Task statement:
Exact reproduction of the listing is required. Pictures are not reproduced.

Supplied data:
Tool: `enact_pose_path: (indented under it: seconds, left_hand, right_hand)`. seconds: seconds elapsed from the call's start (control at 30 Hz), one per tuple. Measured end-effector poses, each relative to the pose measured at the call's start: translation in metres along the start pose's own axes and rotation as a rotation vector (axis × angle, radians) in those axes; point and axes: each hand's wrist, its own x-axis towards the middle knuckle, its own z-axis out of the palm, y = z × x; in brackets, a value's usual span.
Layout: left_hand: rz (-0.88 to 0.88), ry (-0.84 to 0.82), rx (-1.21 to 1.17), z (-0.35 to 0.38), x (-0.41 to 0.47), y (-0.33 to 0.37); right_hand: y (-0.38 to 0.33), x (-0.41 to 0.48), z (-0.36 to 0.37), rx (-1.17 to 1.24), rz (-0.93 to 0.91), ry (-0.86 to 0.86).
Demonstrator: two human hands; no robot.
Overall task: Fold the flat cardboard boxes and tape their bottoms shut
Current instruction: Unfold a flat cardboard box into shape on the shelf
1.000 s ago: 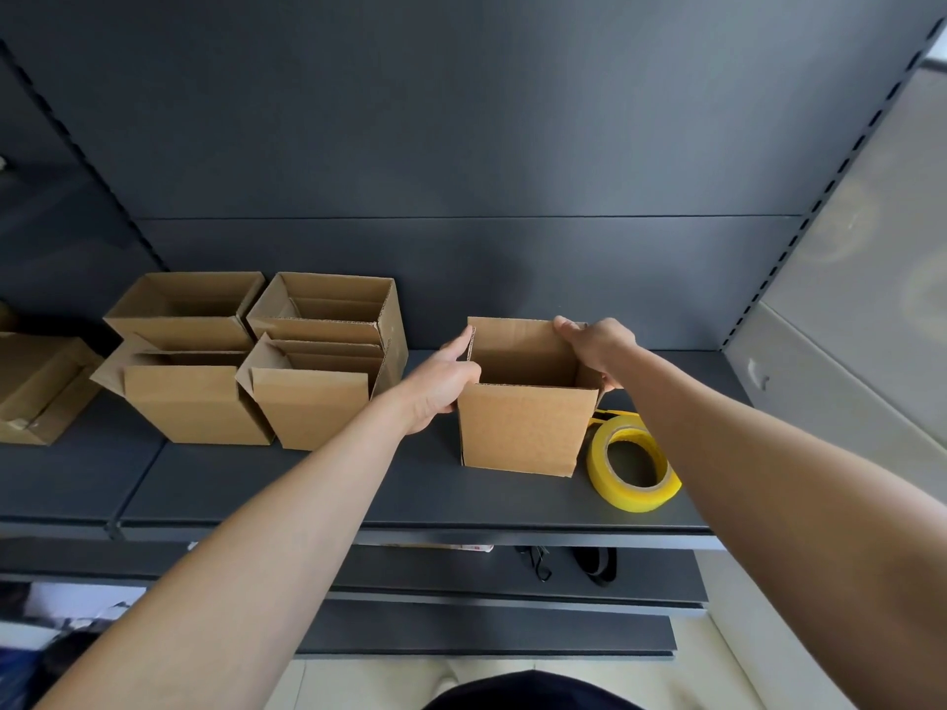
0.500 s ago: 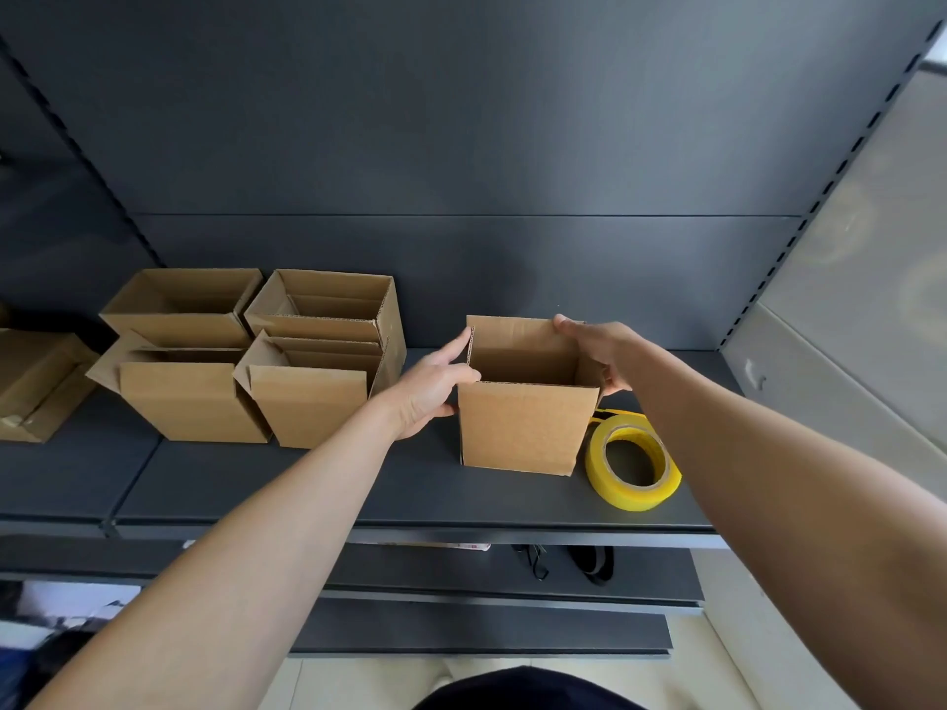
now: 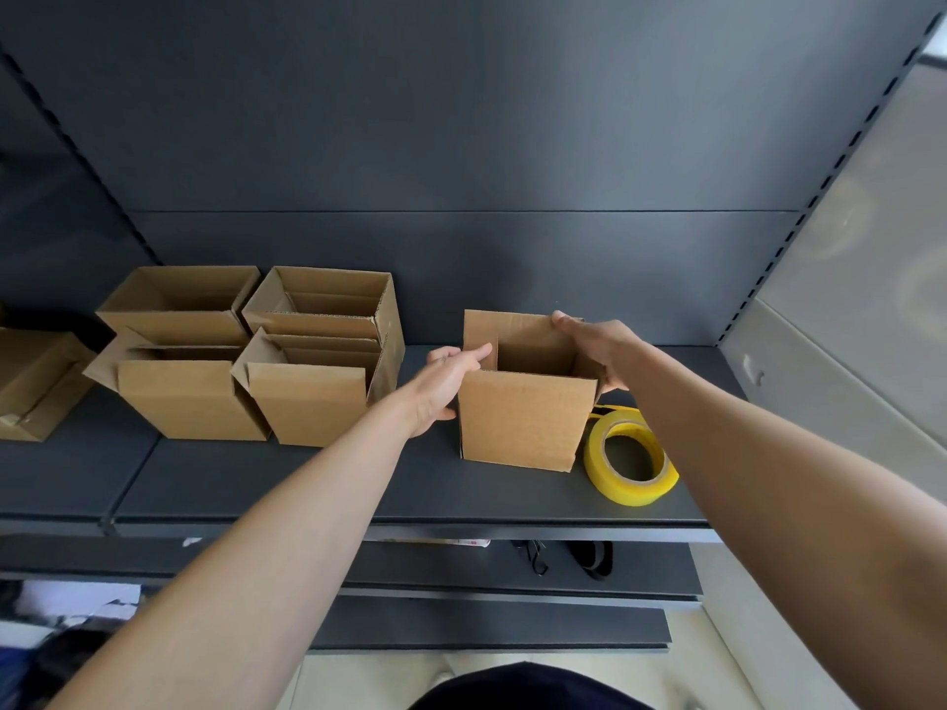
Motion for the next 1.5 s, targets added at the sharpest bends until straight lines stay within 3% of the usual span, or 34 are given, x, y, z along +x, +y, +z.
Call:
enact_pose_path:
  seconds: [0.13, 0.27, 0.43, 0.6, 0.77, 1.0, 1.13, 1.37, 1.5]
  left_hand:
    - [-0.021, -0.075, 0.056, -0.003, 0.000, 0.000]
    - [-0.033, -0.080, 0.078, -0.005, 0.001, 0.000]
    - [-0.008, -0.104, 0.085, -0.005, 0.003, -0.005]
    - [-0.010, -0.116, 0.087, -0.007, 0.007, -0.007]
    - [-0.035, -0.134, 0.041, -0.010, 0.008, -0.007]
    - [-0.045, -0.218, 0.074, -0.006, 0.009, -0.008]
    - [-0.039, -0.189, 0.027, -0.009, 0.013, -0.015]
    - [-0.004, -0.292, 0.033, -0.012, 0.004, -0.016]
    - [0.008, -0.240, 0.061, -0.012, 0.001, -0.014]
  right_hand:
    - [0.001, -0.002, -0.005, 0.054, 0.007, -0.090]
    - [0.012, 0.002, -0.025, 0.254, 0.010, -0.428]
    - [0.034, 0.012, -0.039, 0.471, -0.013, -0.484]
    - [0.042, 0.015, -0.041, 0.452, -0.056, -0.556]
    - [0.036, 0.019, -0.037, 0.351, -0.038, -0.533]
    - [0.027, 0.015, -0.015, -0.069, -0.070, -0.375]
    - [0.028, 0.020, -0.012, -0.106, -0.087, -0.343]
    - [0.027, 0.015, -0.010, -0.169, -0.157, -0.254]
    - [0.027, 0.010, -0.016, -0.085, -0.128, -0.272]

Output of the task:
Tool: `enact_pose_path: (indented under it: seconds, left_hand, right_hand)`. seconds: seconds elapsed from the call's start (control at 30 Hz), one per tuple. Measured end-effector poses, each relative to the pose measured at the call's start: translation in metres along the start pose's own axes and rotation as a rotation vector (axis × angle, radians) in those axes; point and axes: each hand's wrist, its own x-axis towards the middle knuckle, its own z-axis out of the palm, y = z × x; in brackets, a value's usual span.
Layout: left_hand: rz (-0.88 to 0.88), ry (-0.84 to 0.82), rx (-1.21 to 1.17), z (-0.35 to 0.38), x (-0.41 to 0.47), y (-0.33 to 0.37); right_hand: y (-0.38 to 0.33), x (-0.41 to 0.48), z (-0.36 to 0.37), rx (-1.17 to 1.24), rz (-0.93 to 0.91), ry (-0.86 to 0.86).
Demonstrator: two human hands; no robot.
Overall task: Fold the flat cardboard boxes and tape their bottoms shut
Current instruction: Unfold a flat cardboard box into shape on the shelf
1.000 s ago: 
0.500 s ago: 
now: 
Motion for the next 1.5 s, targets added at the sharpest bends until straight lines stay within 3% of the usual span, or 34 are given, x, y, z along +x, +y, +z.
Call:
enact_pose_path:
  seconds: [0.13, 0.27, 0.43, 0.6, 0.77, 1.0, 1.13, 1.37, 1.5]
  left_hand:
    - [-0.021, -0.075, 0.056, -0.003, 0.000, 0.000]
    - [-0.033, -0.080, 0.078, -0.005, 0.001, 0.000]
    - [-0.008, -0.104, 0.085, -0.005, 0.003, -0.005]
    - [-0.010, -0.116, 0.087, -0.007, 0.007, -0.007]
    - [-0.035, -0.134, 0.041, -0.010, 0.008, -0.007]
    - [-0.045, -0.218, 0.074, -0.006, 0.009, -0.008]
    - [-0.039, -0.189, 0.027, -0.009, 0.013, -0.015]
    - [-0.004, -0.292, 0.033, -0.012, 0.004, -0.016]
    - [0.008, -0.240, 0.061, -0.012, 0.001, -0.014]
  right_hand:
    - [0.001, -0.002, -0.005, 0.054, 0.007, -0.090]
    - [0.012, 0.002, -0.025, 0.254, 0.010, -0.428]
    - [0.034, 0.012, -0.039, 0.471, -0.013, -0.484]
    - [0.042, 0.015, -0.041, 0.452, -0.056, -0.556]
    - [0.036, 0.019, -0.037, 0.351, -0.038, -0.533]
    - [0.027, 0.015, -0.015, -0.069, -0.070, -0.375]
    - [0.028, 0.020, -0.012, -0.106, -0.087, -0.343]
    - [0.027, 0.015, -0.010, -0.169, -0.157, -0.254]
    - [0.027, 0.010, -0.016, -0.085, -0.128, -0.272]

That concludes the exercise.